And because of the above, it helps decrease soreness post-run.

 

Recommendations

  • Stretch a joint through limits of the normal range, do not force 
  • Mild soreness should take no longer than 24 hours to resolve after stretching.  If more recovery time was necessary the stretching force was excessive. 
  • If stretching is new to your body, we’d suggest 10-15 seconds initially and gradually increases to 45-60 seconds over 4-5 weeks. 

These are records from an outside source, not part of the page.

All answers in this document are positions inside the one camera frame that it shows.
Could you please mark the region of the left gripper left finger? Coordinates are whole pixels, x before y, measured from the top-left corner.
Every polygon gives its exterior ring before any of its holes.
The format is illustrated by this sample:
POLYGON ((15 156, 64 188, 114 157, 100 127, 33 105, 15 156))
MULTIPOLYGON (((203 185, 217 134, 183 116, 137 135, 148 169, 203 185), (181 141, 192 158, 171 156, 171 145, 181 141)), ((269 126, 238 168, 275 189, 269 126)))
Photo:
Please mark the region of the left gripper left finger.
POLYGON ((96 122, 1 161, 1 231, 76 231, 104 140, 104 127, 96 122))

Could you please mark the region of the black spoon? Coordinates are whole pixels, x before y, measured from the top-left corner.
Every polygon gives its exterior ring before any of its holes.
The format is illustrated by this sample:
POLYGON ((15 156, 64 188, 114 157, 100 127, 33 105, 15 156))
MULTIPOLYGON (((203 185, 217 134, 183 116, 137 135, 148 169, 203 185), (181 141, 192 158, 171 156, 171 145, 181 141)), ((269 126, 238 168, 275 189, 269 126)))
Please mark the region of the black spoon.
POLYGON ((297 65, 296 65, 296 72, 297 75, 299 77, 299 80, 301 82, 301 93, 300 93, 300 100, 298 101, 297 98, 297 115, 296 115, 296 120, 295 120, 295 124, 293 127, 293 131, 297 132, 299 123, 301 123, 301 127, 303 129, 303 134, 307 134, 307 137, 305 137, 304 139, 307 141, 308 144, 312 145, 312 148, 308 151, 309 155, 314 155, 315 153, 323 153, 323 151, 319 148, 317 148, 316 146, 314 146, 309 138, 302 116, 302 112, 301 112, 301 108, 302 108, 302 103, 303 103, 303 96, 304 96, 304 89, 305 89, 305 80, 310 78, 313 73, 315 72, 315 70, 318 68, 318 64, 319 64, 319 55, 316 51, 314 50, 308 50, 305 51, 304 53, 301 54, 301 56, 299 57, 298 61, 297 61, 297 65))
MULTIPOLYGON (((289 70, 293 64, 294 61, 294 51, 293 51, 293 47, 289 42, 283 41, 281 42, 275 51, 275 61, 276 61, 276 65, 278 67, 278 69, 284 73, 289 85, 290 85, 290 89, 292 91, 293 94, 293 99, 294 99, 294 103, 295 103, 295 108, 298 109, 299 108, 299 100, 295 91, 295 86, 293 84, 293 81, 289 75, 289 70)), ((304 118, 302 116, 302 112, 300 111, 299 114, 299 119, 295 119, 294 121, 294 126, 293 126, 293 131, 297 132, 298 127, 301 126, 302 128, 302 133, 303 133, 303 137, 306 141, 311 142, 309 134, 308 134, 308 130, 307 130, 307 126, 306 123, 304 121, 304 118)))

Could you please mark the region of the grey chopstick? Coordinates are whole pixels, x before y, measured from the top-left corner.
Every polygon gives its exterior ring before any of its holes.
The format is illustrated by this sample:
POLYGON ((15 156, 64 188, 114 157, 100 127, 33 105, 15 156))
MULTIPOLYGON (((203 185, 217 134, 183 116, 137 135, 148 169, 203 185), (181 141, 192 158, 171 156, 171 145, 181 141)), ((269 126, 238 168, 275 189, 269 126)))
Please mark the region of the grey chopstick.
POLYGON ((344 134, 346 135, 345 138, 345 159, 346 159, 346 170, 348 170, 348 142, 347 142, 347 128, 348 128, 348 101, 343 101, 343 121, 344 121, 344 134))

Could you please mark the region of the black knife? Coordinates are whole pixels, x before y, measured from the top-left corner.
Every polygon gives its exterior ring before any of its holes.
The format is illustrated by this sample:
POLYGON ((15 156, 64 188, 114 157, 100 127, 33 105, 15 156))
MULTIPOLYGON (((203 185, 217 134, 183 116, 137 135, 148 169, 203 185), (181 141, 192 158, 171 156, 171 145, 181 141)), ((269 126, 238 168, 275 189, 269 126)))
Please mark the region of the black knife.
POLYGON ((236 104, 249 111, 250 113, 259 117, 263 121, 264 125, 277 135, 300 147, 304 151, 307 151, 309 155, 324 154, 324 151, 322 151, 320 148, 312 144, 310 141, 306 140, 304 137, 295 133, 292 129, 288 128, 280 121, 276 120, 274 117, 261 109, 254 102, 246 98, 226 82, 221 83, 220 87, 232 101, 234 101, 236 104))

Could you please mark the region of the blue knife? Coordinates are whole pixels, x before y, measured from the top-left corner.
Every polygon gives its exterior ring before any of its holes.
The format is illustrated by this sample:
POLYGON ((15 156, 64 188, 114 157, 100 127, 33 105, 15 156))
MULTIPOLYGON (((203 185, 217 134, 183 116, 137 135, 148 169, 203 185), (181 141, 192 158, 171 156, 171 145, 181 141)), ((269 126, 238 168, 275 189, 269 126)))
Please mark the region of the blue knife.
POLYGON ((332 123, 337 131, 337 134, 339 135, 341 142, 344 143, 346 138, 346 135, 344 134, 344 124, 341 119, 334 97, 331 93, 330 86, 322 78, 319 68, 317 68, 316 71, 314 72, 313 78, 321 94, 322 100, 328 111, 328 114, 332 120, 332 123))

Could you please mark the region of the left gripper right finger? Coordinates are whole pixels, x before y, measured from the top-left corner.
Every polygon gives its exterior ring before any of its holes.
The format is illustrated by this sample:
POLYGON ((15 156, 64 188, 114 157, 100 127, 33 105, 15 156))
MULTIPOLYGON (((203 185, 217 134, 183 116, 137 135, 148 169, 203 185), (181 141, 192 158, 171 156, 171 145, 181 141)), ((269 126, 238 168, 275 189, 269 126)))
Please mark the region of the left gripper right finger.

Breathing, inhale through the nose and exhale through pursed lips during a stretch.  You may wish to close your eyes to increase concentration and awareness during the lying stretches. 

 

Standing Calf Stretch 

  • Stand with feet hip-width apart
  • Place the stretching leg behind
  • Place your feet, knees, and hips straight forward. 
  • Lean forward keeping both heels on grounded to feel stretch in the calf

 

 

Flexed calf walkout 

  • Walk hands onto the floor 
  • Push hips as high as you feel comfortable.
  • Walk on the spot alternating dropping the heel to the ground to stretch the calf muscles
  • Roll through your whole foot
  • Adaptation – hands on a higher surface 

 

 

Thigh/quadriceps stretch 

  • Lying on your side
  • Bend you bottom knee up to keep your back flat. 
  • Reach behind to grab hold the ankle of the top leg and pull it back behind you
  • Pull back the leg until you feel the stretch in the front of your thigh.  Do not extend through the back. 

 

 

Glute and lower hamstring stretch

  • Lying on your back with one knee bent.  pull one thigh up to chest
  • Keep the foot flexed and gradually lift up the lower leg whilst keeping your thigh close to you. 
  • Stretch should be felt in upper thigh and glutes

 

 

Hamstring stretch

  • Following on from above
  • Straighten out your leg 
  • Flexing your foot towards you 
  • Gently pull the leg towards you until you feel a stretch in the back of the leg
  • Keep your other leg bent to support you. 

 

 

Piriformis/outer hips stretch

    • Cross your ankle on to the opposite thigh. 
    • Using your hand, slowly push your knee away from you 
    • You will feel the stretch on the outside of your hip. 
  • Adaptation – decrease the angle created by the resting leg

 

 

Adductor/inner thigh stretch

  • Sit tall
  • Bring soles of feet together and allow knees to drop out to side
  • Apply pressure with elbows on knees
  • Adaptation – sit on a raised surface. 
  • You will feel the stretch on the inside of your thigh. 

 

 

Psoas/hip flexor stretch

  • Place one knee back, foot flat on the floor 
  • Keep hips square 
  • Lunge forward, squeeze glutes and lean back slightly
  • Push your back foot into the floor
  • You will feel stretch in front of hip and thigh

 

 

Lower back stretch

  • Lying on back with knees bent
  • hug your knees into your chest
  • Rock gently back and forth. 

 

 

Upper back and relaxation pose

  • Kneeling, hands-on floor out in front
  • Knees out to the side
  • Reach forwards creating as much length through the spine as possible. 
  • Adaptation place a pillow between your knees and hips to sit on.